No Sale for Singapore's NOL, Says Drewry

by Ship & Bunker News Team
Tuesday July 28, 2015

A lack of suitable buyers, unattractive assets, and no apparent urgency to push through a cut price deal means Singapore-based Neptune Orient Lines (NOL) is unlikely to be sold, Drewry concluded Monday in its latest Container Insight Weekly.

"There are several obstacles to a full sale of NOL: its parent company is not under pressure to sell and is unlikely to accept a low price, there are few willing buyers, and its fleet is not an attraction," says Drewry.
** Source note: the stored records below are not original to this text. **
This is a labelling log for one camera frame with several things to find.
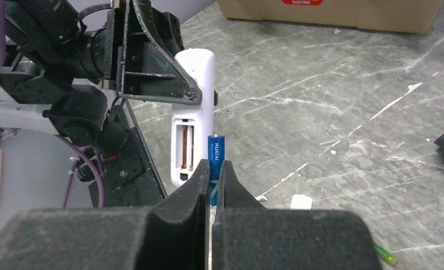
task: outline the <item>black metal bracket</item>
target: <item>black metal bracket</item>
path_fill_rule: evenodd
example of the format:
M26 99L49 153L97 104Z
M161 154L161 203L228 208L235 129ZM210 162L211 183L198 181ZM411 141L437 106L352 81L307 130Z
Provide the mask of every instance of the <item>black metal bracket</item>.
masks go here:
M124 130L127 141L116 155L117 159L105 163L102 180L105 186L105 207L156 205L167 197L151 154L137 123L129 110L127 117L122 106L116 106L112 114L115 123ZM98 205L98 187L89 186L93 205Z
M118 65L122 98L199 105L202 91L174 59L184 49L179 20L150 0L128 0Z

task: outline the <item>green object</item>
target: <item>green object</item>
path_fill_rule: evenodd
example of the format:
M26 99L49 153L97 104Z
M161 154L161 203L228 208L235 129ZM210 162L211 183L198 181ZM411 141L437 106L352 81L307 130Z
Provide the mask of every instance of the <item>green object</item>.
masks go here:
M374 248L376 249L376 253L378 253L378 256L381 257L381 259L383 259L386 263L393 266L397 262L397 257L387 252L380 245L374 243Z

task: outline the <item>gray floor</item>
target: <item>gray floor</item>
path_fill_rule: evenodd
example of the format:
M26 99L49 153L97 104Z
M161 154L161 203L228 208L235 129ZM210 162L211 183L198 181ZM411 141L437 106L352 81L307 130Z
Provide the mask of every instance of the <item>gray floor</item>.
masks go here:
M213 5L183 25L217 56L215 128L241 182L268 208L294 194L345 209L399 258L444 269L444 6L426 34L229 21ZM170 184L170 106L135 103Z

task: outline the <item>red label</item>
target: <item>red label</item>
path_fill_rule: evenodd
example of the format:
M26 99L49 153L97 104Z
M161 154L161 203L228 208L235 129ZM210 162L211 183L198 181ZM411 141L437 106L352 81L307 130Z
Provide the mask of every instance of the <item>red label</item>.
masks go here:
M283 3L289 5L302 5L302 6L319 6L323 3L323 0L282 0Z

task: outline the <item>white device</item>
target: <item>white device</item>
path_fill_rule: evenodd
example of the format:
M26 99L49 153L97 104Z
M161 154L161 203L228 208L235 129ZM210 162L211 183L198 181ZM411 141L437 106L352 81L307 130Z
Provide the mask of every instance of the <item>white device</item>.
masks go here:
M215 55L207 49L186 49L175 59L202 91L198 106L172 105L171 180L180 187L201 159L208 158L207 138L214 130Z

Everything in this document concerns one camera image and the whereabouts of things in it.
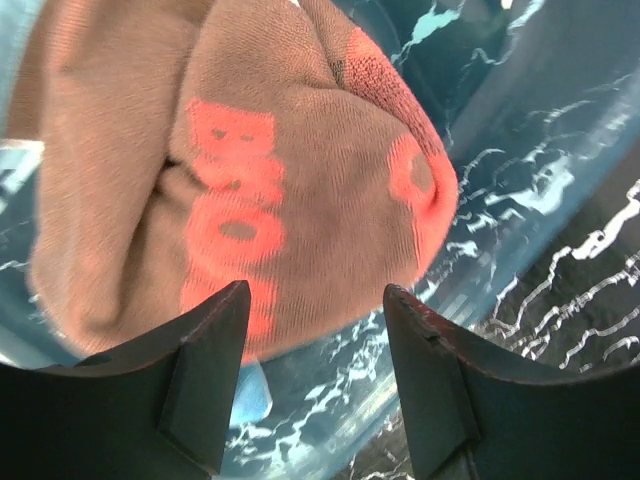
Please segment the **knit fabric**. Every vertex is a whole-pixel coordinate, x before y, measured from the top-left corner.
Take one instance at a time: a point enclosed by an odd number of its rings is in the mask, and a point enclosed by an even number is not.
[[[9,136],[45,143],[29,282],[83,354],[237,279],[244,361],[424,274],[457,184],[431,122],[329,0],[50,0]]]

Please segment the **red logo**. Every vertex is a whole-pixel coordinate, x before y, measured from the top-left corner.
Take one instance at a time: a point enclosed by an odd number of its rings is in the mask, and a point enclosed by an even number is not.
[[[189,275],[182,306],[188,311],[234,280],[251,288],[249,337],[273,327],[277,284],[256,267],[282,249],[284,226],[274,213],[283,201],[284,166],[274,156],[273,115],[193,100],[188,106],[194,170],[207,193],[187,225]]]
[[[420,189],[411,179],[413,169],[418,162],[427,164],[420,145],[410,133],[400,135],[389,150],[387,156],[391,171],[389,190],[393,197],[404,203],[413,213],[413,238],[418,260],[418,271],[421,273],[431,261],[432,252],[425,250],[430,245],[433,225],[430,222],[431,209],[435,195],[433,186],[427,191]]]

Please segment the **red lettering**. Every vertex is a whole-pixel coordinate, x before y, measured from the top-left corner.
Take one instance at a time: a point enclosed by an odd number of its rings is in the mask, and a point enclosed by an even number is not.
[[[193,100],[187,107],[193,143],[212,157],[264,156],[274,149],[275,119],[266,113],[237,110]]]
[[[282,163],[273,157],[223,158],[211,161],[199,155],[195,170],[200,180],[212,191],[254,199],[266,205],[279,205],[283,200],[280,184],[284,178]]]
[[[284,227],[275,215],[247,205],[235,195],[207,194],[192,207],[191,230],[202,242],[193,245],[192,255],[219,264],[260,262],[277,253],[284,243]],[[247,238],[226,233],[239,225],[252,230]]]
[[[246,279],[252,299],[248,337],[263,337],[273,329],[277,284],[257,278],[254,270],[280,252],[285,241],[284,226],[273,214],[283,201],[285,173],[273,154],[275,119],[199,99],[187,110],[198,151],[193,168],[208,191],[194,202],[187,225],[183,310]]]

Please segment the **blue object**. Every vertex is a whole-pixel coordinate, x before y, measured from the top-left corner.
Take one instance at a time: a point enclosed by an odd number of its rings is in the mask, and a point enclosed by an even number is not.
[[[236,428],[264,420],[273,406],[267,379],[259,363],[240,369],[229,426]]]
[[[13,0],[0,5],[0,132],[4,130],[15,72],[43,4],[44,0]]]

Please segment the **dark surface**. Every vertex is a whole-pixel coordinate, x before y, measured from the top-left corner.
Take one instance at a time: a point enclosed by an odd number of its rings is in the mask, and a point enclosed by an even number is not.
[[[640,365],[573,374],[508,352],[398,287],[384,307],[417,478],[640,476],[636,432],[621,428],[640,423]]]
[[[248,284],[239,282],[74,368],[0,364],[7,478],[206,480],[219,473],[249,303]]]
[[[446,318],[481,321],[630,148],[640,4],[629,7],[516,0],[500,54],[479,45],[467,58],[491,69],[445,128],[461,198],[445,248],[416,289]],[[454,41],[454,25],[438,32]],[[430,51],[444,48],[429,42]]]
[[[640,142],[475,331],[574,372],[640,358]]]
"More likely, Temasek will remain as a substantial shareholder after either a direct stake sale or indirect stake sale through Lentor."

Ship & Bunker reported last week that Government run Temasek Holdings Pte. Ltd. (Temasek), who owns 65 percent of NOL, was looking to sell off the box business for for $1.7 billion.

While NOL downplayed the rumours, it left the door open to a potential sale by noting it "has a duty to consider its options to maximize shareholder value as part of its conduct of normal business."

Reports have indicated negotiations with one potential buyer had been unsuccessful as a sale price could not be agreed, suggesting that Temasek is unlikely to agree to a cut price deal.

That position is supported by the fact that NOL has, at current stock price levels, a market valuation of about $1.83 billion meaning it is a small part of Temasek's entire net portfolio which is valued at S$266 billion ($194bn).

Tough Sell

But even if there was reason for a fire sale, Drewry says the "habitual loss-maker" would be a tough sell, and data from Alphaliner indicates NOL has a cumulative net loss of $1.5 billion since 2009 total, while its global capacity share that has fallen from 4.2 percent to 2.9 percent since 2010.

NOL's box brand, APL, currently stands as the world's twelfth largest with 561,784 TEU of capacity, according to Alphaliner.

But having failed to join the race for 18,000+ TEU capacity Ultra Large Container Vessels (ULCVs), its largest vessels being its 10, 14,000 TEU boxships within its total 92 vessel fleet, the bare orderbook means it looks set to be passed in the near future by the likes of UASC, NYK Line, and Yang Ming Marine Transport Corp. in terms of raw capacity.

Andy Lane, partner at CTI Consultancy has previously said there was no real need for Singapore to have a national shipping line, and Drewry agrees the national interest argument for keeping NOL holds little weight.

"Singapore is one the best served countries in the world, regularly featuring near the top of logistics and liner connectivity," it said.

"NOL helped to make Singapore the shipping hub it is now but losing the company wouldn't jeopardise that status."

However Drewry said there was one good reason for Temasek to keep NOL.

"As full owner of container terminal operator PSA International it could use NOL, and its G6 Alliance partners, to utilise Singapore's new 65-million TEU pa capacity mega-port at Tuas, first-phase (25m teu pa capacity) scheduled to be ready in six years."

Earlier this year NOL said low bunker prices helped cushion a net loss of $11 million for the first quarter of 2015, an improvement on the $98 million net loss for the same period last year.